Dalam Alkitab sendiri saya melihat banyaknya gambaran Allah yang silih berganti, berubah bahkan revolusioner [lihat apa yang dilakukan oleh Yesus, ia menginterpretasikan Allah tidak seperti kebanyakan orang Yahudi memahaminya]. Gambaran tentang Allah tentu tidak sama dengan Allah sendiri. Gambaran Allah tidak sama dengan kenyataan Allah [the reality of God]. Allah tetaplah Allah. Gambaran kita, yang tercermin dalam Alkitab adalah gambaran yang maksimal dan terus berubah. Maka, refleksi kita tentang Allah tidak bisa dilepaskan dari bagaimana kita memahami Allah, bukan dari titik tolak yang tidak berkaitan dengan kita tetapi justru dari keberadaan kita sekarang ini. Selalu ada partisipasi umat di dalamnya!!
Ketika kita meng’kontras’kan keduanya peluang bagi kita untuk jatuh pada pemutlakkan sangat besar. Kalau tidak suka ini, ya itu [terlalu berpikir dalam pola pikir barat-ini atau itu]. Maka itulah yang terjadi dengan Marcion, ketika ia menganggap bahwa PL mesti dibuang saja. Ingat! Kita akan kehilangan keseimbangan, justru ketika kita mengabaikani gambaran Allah yang dihidupi sepanjang sejarah. Untunglah bahwa Alkitab kita bukan hukum, bukan syariat. Nek syariat, wah gawat...kita mesti bingung ya toh mesti nurut yang mana??
Setelah kita memahami ini, kita akan lebih bijak untuk menentukan sikap kita berhadapan dengan kekerasan. Seringkali pertanyaan yang muncul di benak saya adalah apakah perang dapat di’benar’kan? Bukankah perang pada dirinya sendiri adalah sesuatu yang jahat? Mereka yang kemudian menganggap perang dapat dibenarkan justru mendasari diri pada apa yang Alkitab sendiri katakan. Bahwa Allah sendiri juga terlibat dalam perang yang dilakukan masyarakat Israel. Citra Allah yang kontradiksi ini membuat banyak orang melihat bahwa Allah memang mendukung keterlibatan kita dalam perang. Prinsip kasih[Kristen] yang kita pegang harus berhadapan dengan pilihan apakah demi alasan kemanusiaan, kekerasan pun bisa digunakan.
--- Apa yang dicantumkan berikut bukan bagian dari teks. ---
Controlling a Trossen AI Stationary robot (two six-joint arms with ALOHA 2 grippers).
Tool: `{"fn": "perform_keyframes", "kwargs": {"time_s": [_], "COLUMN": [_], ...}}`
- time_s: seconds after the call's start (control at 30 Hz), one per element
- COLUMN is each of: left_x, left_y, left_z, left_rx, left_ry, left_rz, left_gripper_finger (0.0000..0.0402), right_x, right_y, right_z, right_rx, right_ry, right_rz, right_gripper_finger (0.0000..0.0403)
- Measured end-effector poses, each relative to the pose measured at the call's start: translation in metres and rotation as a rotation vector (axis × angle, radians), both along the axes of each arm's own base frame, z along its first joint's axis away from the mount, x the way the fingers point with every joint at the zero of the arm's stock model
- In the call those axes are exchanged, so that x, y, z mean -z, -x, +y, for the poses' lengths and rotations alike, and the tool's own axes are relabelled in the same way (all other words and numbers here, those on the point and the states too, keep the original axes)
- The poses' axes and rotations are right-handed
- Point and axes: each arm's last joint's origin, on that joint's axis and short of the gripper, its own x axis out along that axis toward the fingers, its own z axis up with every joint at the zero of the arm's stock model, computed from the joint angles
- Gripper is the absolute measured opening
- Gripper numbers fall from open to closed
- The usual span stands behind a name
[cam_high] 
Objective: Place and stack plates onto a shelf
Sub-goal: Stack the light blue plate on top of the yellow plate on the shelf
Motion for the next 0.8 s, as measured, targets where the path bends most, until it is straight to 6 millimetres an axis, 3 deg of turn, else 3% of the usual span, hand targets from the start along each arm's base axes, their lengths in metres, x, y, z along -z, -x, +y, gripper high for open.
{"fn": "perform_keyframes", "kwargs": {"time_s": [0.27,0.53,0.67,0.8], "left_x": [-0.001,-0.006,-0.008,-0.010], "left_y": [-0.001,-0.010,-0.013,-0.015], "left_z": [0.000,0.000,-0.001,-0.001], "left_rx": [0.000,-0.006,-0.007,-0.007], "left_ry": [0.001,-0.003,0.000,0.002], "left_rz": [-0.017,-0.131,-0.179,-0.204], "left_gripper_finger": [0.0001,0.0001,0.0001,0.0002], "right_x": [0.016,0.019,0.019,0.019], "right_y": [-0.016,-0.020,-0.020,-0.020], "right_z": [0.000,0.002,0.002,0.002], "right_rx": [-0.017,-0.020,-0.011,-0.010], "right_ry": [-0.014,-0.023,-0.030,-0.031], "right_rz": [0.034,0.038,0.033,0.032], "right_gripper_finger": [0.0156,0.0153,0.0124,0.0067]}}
Dalam pemaparannya, Williard M. Swartley menunjukkan bagaimana sikap gereja berbeda-beda. Ada yang mendukung perang, dan ada yang sama sekali tidak mendukung. Dia menjelaskan bahwa ada yang mendukung perang [posisi tradisional A]. Mereka adalah orang-orang yang mendukung partisipasi orang Kristen secara tegas dalam keterlibatan dalam perang. Ada juga yang menghindari penggunaan simplisitis terhadap apa yang tercantum dalam teks-teks Alkitab [tradisional B]. Kadang-kadang memang, dalam dunia yang masih dihinggapi dosa, perang dapat dibenarkan untuk menghindari kekerasan yang lebih dahsyat. Ada juga yang disebut sebagai teologi revolusi dan pembebasan. Mereka adalah orang-orang yang berpendapat bahwa kekerasan tidak bisa dilepaskan dari sejarah keselamatan itu sendiri. Di lain pihak ada yang kelompok yang lebih berpihak kepada sikap damai [tidak mendukung kekerasan]. Mereka lebih memberi penekanan pada sikap pacifis Yesus dan melihat PL digantikan oleh PB [mengkritiknya] dan melihat perdamaian sebagai pusat dan inti dari Injil itu sendiri.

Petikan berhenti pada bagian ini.